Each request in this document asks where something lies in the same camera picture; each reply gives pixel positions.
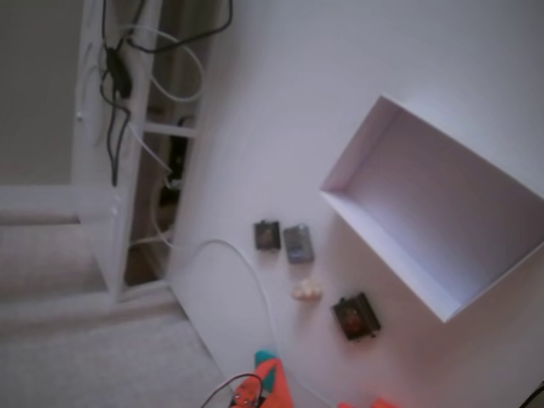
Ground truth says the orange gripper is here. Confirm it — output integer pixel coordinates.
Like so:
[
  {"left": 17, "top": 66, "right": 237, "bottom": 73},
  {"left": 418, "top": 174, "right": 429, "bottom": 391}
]
[{"left": 231, "top": 357, "right": 295, "bottom": 408}]

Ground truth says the green cube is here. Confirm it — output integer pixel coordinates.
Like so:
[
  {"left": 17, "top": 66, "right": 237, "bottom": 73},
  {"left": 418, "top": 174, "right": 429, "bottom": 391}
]
[{"left": 253, "top": 347, "right": 281, "bottom": 387}]

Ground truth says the white cardboard bin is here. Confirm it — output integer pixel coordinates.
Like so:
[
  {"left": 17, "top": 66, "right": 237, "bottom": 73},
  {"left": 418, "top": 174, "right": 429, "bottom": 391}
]
[{"left": 319, "top": 95, "right": 544, "bottom": 324}]

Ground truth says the small cream figurine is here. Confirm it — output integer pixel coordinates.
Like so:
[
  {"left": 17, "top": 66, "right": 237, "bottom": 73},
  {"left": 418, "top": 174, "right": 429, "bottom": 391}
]
[{"left": 292, "top": 278, "right": 324, "bottom": 303}]

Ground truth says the black case with red coin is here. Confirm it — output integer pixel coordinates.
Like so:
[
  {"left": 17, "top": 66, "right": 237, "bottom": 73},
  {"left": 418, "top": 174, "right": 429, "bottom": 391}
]
[{"left": 330, "top": 292, "right": 383, "bottom": 342}]

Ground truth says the grey metal tin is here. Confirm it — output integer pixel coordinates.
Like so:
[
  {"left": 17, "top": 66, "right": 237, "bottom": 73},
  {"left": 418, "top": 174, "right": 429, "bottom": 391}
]
[{"left": 282, "top": 224, "right": 316, "bottom": 265}]

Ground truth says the black case with dark coin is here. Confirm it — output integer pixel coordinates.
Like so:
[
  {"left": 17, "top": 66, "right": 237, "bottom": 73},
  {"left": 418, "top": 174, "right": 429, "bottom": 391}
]
[{"left": 253, "top": 219, "right": 282, "bottom": 252}]

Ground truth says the black gooseneck stand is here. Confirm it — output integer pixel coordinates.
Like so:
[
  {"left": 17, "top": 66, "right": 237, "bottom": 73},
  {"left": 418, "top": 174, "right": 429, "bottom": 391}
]
[{"left": 520, "top": 377, "right": 544, "bottom": 408}]

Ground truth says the white metal frame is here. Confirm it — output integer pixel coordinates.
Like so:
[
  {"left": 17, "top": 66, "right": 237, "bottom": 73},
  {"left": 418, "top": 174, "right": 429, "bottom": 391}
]
[{"left": 71, "top": 0, "right": 201, "bottom": 303}]

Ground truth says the white looped cable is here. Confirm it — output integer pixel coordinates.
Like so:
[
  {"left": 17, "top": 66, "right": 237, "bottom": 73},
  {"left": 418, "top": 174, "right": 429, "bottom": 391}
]
[{"left": 78, "top": 25, "right": 205, "bottom": 175}]

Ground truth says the black power cable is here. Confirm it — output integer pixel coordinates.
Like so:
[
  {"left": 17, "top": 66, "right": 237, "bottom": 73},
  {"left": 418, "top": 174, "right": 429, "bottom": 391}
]
[{"left": 99, "top": 0, "right": 235, "bottom": 188}]
---*---
Your objective - Your task is to set down every entry exactly, leaving out any picture it contains.

Written solution -
Each request in this document asks where something lies in the same camera picture; each reply gives pixel positions.
Ground truth says the orange gripper is here. Confirm it — output integer pixel coordinates.
Like so:
[
  {"left": 17, "top": 66, "right": 237, "bottom": 73},
  {"left": 418, "top": 174, "right": 429, "bottom": 391}
]
[{"left": 231, "top": 357, "right": 295, "bottom": 408}]

Ground truth says the green cube is here. Confirm it — output integer pixel coordinates.
Like so:
[
  {"left": 17, "top": 66, "right": 237, "bottom": 73},
  {"left": 418, "top": 174, "right": 429, "bottom": 391}
]
[{"left": 253, "top": 347, "right": 281, "bottom": 387}]

Ground truth says the white cardboard bin is here. Confirm it — output integer pixel coordinates.
Like so:
[
  {"left": 17, "top": 66, "right": 237, "bottom": 73},
  {"left": 418, "top": 174, "right": 429, "bottom": 391}
]
[{"left": 319, "top": 95, "right": 544, "bottom": 324}]

Ground truth says the small cream figurine is here. Confirm it — output integer pixel coordinates.
Like so:
[
  {"left": 17, "top": 66, "right": 237, "bottom": 73},
  {"left": 418, "top": 174, "right": 429, "bottom": 391}
]
[{"left": 292, "top": 278, "right": 324, "bottom": 303}]

Ground truth says the black case with red coin is here. Confirm it — output integer pixel coordinates.
Like so:
[
  {"left": 17, "top": 66, "right": 237, "bottom": 73},
  {"left": 418, "top": 174, "right": 429, "bottom": 391}
]
[{"left": 330, "top": 292, "right": 383, "bottom": 342}]

Ground truth says the grey metal tin is here. Confirm it — output integer pixel coordinates.
Like so:
[
  {"left": 17, "top": 66, "right": 237, "bottom": 73},
  {"left": 418, "top": 174, "right": 429, "bottom": 391}
]
[{"left": 282, "top": 224, "right": 316, "bottom": 265}]

Ground truth says the black case with dark coin is here. Confirm it — output integer pixel coordinates.
Like so:
[
  {"left": 17, "top": 66, "right": 237, "bottom": 73},
  {"left": 418, "top": 174, "right": 429, "bottom": 391}
]
[{"left": 253, "top": 219, "right": 282, "bottom": 252}]

Ground truth says the black gooseneck stand is here. Confirm it — output integer pixel coordinates.
Like so:
[
  {"left": 17, "top": 66, "right": 237, "bottom": 73},
  {"left": 418, "top": 174, "right": 429, "bottom": 391}
]
[{"left": 520, "top": 377, "right": 544, "bottom": 408}]

Ground truth says the white metal frame is here. Confirm it — output integer pixel coordinates.
Like so:
[
  {"left": 17, "top": 66, "right": 237, "bottom": 73},
  {"left": 418, "top": 174, "right": 429, "bottom": 391}
]
[{"left": 71, "top": 0, "right": 201, "bottom": 303}]

Ground truth says the white looped cable is here. Confirm it — output integer pixel coordinates.
Like so:
[
  {"left": 17, "top": 66, "right": 237, "bottom": 73},
  {"left": 418, "top": 174, "right": 429, "bottom": 391}
]
[{"left": 78, "top": 25, "right": 205, "bottom": 175}]

Ground truth says the black power cable is here. Confirm it — output integer pixel coordinates.
Like so:
[
  {"left": 17, "top": 66, "right": 237, "bottom": 73},
  {"left": 418, "top": 174, "right": 429, "bottom": 391}
]
[{"left": 99, "top": 0, "right": 235, "bottom": 188}]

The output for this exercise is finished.